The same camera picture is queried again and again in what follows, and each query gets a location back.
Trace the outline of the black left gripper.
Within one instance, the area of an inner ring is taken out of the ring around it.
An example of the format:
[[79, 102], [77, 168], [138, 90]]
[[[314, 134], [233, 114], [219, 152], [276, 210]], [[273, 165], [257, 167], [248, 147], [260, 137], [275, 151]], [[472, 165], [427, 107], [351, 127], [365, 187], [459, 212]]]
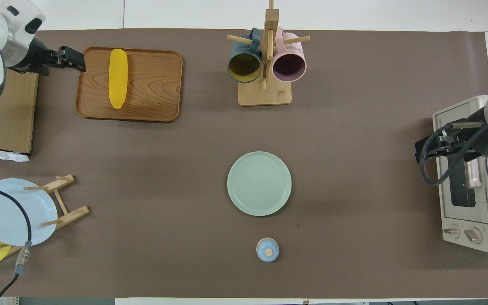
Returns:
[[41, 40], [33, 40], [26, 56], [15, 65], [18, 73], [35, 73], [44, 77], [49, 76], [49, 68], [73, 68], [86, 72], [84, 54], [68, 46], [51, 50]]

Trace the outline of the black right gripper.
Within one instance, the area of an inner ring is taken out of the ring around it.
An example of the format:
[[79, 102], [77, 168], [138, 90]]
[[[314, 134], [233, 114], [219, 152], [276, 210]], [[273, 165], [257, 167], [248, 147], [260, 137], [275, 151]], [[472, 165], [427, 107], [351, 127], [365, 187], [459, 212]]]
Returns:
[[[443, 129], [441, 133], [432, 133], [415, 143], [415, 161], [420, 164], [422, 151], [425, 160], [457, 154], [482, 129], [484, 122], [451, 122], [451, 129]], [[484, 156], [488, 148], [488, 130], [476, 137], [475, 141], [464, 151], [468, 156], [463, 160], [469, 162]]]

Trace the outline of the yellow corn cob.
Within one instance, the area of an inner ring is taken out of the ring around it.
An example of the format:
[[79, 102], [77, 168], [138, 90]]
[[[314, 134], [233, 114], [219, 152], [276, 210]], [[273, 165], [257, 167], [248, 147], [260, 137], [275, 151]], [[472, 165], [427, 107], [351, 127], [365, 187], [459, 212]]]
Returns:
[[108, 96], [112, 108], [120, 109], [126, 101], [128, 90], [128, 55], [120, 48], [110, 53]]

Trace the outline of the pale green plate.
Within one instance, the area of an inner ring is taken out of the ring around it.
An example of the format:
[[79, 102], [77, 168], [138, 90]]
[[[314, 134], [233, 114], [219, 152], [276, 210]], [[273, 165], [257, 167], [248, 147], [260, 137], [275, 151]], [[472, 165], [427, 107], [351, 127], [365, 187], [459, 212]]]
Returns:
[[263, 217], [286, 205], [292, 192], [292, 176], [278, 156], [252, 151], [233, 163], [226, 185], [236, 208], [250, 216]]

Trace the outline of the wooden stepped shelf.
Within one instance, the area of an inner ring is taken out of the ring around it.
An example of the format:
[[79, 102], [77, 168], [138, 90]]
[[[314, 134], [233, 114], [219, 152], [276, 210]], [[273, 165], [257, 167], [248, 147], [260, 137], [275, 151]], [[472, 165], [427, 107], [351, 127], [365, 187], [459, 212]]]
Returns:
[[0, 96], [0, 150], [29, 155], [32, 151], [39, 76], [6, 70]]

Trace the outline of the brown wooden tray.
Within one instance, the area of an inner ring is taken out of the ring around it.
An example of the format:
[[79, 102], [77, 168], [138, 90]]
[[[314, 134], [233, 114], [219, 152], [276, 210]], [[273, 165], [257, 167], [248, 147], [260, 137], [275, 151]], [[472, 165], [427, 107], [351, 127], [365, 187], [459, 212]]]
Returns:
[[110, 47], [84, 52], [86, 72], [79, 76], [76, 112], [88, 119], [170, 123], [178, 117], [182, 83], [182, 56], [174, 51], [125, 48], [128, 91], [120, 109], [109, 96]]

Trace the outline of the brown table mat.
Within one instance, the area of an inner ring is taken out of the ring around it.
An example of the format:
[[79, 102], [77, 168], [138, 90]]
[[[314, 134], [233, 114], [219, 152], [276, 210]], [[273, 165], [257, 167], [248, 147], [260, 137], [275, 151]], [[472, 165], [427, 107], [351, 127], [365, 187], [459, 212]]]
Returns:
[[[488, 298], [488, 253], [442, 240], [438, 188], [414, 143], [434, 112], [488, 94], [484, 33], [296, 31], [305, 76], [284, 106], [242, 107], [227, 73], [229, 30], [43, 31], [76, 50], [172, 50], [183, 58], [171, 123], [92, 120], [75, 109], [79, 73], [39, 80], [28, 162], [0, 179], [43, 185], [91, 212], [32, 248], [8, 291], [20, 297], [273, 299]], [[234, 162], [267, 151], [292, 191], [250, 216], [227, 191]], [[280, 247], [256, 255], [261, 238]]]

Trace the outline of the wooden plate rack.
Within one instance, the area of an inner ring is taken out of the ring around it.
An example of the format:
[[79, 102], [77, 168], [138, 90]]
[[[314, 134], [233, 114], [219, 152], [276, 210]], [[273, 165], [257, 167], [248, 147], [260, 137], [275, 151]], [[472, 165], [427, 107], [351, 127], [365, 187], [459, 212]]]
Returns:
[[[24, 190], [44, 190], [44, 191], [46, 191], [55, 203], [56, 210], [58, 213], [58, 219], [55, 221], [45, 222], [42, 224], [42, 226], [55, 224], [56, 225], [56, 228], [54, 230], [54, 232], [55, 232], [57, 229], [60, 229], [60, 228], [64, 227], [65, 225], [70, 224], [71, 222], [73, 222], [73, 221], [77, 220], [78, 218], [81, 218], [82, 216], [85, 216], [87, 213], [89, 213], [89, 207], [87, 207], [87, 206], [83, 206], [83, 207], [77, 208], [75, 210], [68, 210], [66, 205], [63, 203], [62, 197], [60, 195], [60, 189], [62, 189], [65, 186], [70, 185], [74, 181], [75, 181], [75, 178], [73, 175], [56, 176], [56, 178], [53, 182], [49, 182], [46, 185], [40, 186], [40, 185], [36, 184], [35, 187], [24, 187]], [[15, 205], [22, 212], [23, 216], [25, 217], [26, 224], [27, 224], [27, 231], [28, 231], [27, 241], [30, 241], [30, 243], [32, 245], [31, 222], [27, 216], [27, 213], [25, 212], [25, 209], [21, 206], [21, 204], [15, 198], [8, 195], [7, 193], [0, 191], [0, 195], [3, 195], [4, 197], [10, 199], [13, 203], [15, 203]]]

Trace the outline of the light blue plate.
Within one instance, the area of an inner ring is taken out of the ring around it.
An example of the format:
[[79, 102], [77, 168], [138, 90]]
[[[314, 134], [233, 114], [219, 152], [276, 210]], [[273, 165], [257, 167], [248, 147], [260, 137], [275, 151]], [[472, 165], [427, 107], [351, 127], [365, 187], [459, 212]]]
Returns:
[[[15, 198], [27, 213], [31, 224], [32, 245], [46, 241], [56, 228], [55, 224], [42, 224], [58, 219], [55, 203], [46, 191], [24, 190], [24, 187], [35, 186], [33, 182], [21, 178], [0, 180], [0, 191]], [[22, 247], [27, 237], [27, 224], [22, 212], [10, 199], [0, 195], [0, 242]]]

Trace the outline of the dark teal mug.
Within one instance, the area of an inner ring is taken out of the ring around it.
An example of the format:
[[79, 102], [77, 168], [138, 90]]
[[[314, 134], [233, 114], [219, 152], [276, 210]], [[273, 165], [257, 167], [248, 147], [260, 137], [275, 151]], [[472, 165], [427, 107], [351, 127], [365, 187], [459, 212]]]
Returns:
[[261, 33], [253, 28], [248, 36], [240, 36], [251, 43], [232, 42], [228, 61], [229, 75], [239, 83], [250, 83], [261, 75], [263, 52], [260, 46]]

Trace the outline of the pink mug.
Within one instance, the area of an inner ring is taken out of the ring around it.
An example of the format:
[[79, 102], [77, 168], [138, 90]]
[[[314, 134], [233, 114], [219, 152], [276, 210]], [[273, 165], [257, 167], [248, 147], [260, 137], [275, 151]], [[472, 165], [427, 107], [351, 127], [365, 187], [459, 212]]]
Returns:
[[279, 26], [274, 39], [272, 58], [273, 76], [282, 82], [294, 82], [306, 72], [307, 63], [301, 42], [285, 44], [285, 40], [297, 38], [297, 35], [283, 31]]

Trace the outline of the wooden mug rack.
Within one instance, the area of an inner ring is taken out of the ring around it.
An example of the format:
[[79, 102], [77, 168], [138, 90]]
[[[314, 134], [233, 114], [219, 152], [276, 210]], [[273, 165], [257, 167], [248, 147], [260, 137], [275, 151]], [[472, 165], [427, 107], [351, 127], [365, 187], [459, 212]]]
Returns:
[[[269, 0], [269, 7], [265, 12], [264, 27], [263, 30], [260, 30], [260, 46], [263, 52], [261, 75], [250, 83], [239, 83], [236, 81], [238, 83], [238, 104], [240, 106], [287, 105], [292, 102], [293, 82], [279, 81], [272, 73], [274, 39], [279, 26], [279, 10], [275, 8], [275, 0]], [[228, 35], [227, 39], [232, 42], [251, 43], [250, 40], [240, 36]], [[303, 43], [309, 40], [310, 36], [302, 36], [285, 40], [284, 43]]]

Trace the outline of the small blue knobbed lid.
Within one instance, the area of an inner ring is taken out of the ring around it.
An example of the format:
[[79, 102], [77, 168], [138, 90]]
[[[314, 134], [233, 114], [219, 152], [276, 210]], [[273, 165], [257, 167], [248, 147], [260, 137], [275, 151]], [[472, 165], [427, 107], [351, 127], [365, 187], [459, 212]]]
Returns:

* * *

ASSIGNMENT>
Look for the word "gripper" throughout the material above and copy every line that has it.

COMPLETED TASK>
Trace the outline of the black left gripper.
Trace the outline of the black right gripper.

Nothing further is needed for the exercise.